Except, actually, there’s a wall of text when she opens the transcription, and it just keeps going, because it turns out the survivor talked a lot over the past month. Like, almost constantly, every day, whenever he was awake, by the look of things.
Beatrix skips ahead to the most recent timestamp to check that the survivor’s still alive, which he is, at least as of this morning, and pulls up her own coordinates to transmit to him. Signals indicate he has a small underwater base by now and a couple vehicles of some kind, so he might not even want to come to land anymore, but at least this way he’ll know which way to go if he’s getting tired of the ocean, and she’ll maybe get somebody to talk to.
She glances again at the pages of transcription and the huge audio files and thinks, okay, maybe she should at least glance through it before she tells the survivor where she is. It’s not like she has any other major plans for the night anyway.
The survivor identifies himself as Mark Iplier from the Aurora and confirms with his own life-signs check that he’s the only one to have made it out alive. He seems pretty freaked out at first, which is only to be expected under the circumstances, and Beatrix winces in sympathy when he starts talking about how endless and terrifying the ocean is.

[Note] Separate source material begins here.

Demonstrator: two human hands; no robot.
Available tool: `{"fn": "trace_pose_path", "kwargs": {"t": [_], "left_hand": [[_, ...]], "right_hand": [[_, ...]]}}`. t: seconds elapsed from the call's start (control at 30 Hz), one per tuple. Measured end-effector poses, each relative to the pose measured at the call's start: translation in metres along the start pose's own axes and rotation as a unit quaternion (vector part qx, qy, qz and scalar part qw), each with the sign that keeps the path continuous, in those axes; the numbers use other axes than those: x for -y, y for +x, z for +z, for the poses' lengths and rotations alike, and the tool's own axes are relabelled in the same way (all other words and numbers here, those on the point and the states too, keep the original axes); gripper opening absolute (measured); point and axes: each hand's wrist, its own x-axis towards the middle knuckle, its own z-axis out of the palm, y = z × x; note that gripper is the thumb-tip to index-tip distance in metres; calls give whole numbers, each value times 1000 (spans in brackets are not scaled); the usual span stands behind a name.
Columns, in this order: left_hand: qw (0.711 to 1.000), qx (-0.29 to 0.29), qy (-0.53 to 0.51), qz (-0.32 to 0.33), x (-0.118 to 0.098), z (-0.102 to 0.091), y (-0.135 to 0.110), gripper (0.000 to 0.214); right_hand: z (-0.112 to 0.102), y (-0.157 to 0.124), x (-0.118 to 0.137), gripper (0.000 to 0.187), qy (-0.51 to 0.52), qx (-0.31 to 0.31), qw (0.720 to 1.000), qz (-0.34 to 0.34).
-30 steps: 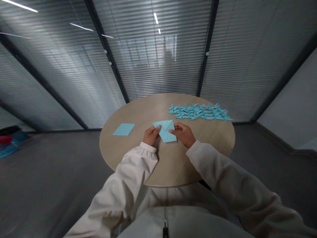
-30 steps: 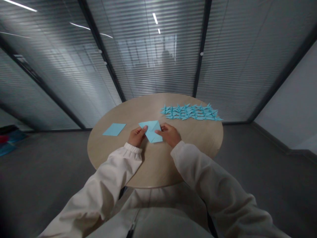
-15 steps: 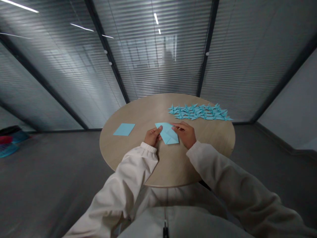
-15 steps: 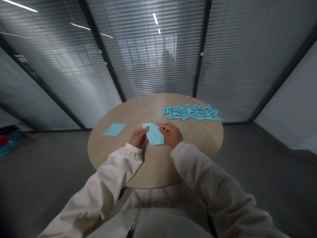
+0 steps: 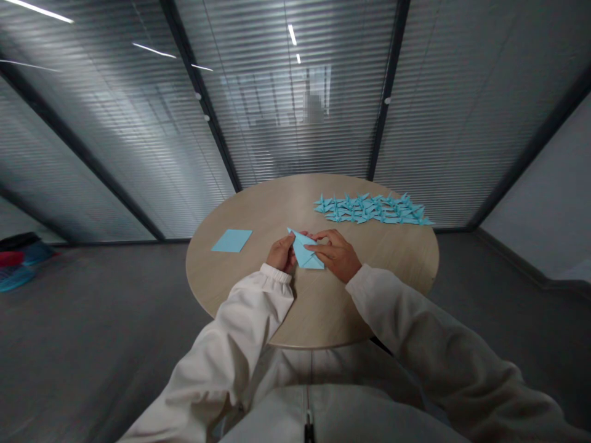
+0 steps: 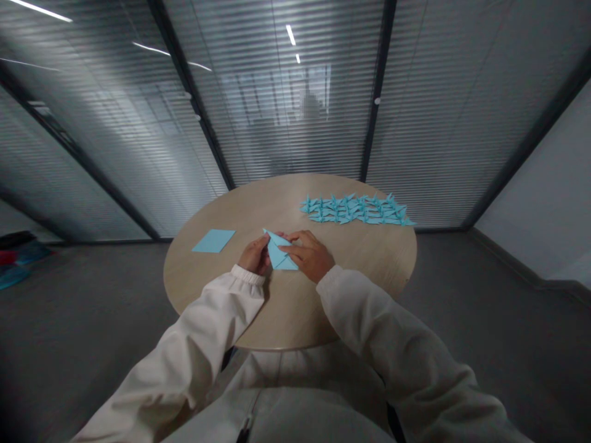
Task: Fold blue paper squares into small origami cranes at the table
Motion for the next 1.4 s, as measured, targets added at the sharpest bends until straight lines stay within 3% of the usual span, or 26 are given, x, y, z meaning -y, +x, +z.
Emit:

But it’s…well, it’s also a little weird. It’s not just the fact that he talks almost constantly despite having no one else around, even at the beginning when he’s been alone for maybe 10 minutes—some of the things he says are just…strange. “Oh, those are weird noises,” he says at one point, and then “I’M SCARED, I HATE THE OCEAN,” which, fair enough, Beatrix is quite happy to be living on solid ground. Slightly less normal is his shouted declaration that “the ocean is full of DEATH” and then, even louder, “I KNOW THAT DEATH AWAITS ME AROUND EVERY CORNER!” Less than five minutes later, he says in a perfectly conversational tone, “What is that? Is that a sand butthole? Ooh, acid mushrooms! Hell yeah, it’s gonna be a party under the ocean!”
Beatrix’s eyebrows go up, all by themselves. She starts skimming.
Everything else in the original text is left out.